WHAT TO PRODUCE: When you find the word "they" in a line of the entries, please copy the whole line.

SUPPLIED ENTRIES:
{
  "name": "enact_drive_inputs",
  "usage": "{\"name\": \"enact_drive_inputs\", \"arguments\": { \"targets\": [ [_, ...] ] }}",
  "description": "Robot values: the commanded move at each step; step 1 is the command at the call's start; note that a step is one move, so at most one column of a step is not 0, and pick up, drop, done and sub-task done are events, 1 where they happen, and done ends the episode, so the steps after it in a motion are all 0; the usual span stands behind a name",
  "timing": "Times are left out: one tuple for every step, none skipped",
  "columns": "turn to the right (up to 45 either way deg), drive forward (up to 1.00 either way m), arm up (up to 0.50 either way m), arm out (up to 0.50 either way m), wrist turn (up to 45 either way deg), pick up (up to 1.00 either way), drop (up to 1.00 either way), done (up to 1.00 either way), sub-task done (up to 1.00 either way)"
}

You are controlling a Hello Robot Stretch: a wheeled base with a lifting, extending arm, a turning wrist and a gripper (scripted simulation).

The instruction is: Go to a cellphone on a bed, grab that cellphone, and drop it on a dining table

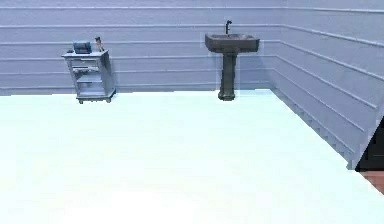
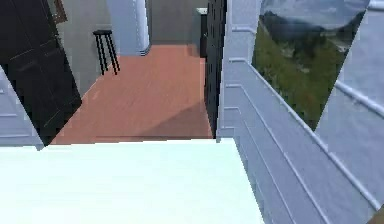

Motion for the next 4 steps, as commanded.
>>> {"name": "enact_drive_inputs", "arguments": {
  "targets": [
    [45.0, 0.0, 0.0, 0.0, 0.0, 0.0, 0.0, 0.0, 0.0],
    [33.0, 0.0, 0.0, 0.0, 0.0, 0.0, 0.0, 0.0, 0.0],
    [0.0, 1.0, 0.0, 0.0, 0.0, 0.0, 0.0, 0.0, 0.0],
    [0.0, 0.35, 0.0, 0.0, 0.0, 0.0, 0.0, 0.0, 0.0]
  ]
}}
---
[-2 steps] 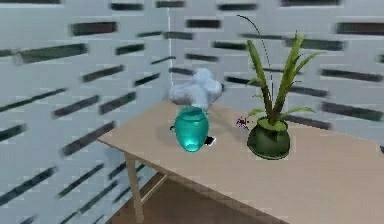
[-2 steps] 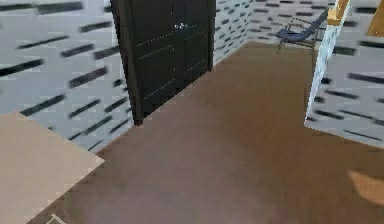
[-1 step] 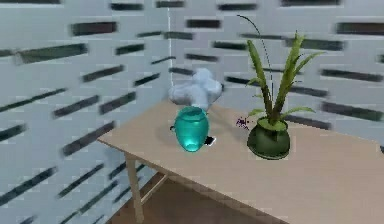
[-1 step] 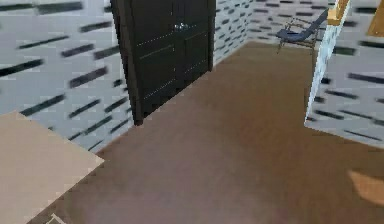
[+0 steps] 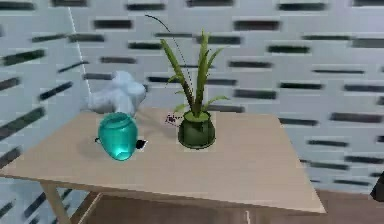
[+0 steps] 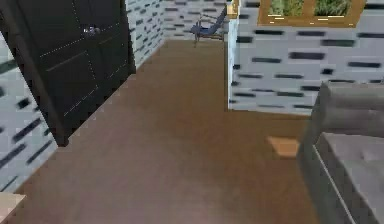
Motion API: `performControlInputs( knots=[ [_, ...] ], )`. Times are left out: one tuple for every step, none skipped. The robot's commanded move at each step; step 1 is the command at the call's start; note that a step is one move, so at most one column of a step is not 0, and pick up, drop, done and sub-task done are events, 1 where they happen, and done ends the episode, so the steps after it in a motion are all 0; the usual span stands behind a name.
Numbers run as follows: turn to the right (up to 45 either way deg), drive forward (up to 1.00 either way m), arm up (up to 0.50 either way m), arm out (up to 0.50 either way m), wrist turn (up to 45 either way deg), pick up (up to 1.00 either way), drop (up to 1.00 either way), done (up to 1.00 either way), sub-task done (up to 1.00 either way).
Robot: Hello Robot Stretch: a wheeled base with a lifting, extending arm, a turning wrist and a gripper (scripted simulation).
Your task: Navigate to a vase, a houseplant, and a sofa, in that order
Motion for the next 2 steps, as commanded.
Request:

ANSWER BELOW:
  "description": "Robot values: the commanded move at each step; step 1 is the command at the call's start; note that a step is one move, so at most one column of a step is not 0, and pick up, drop, done and sub-task done are events, 1 where they happen, and done ends the episode, so the steps after it in a motion are all 0; the usual span stands behind a name",
Motion API: `performControlInputs( knots=[ [_, ...] ], )`. Times are left out: one tuple for every step, none skipped. The robot's commanded move at each step; step 1 is the command at the call's start; note that a step is one move, so at most one column of a step is not 0, and pick up, drop, done and sub-task done are events, 1 where they happen, and done ends the episode, so the steps after it in a motion are all 0; the usual span stands behind a name.

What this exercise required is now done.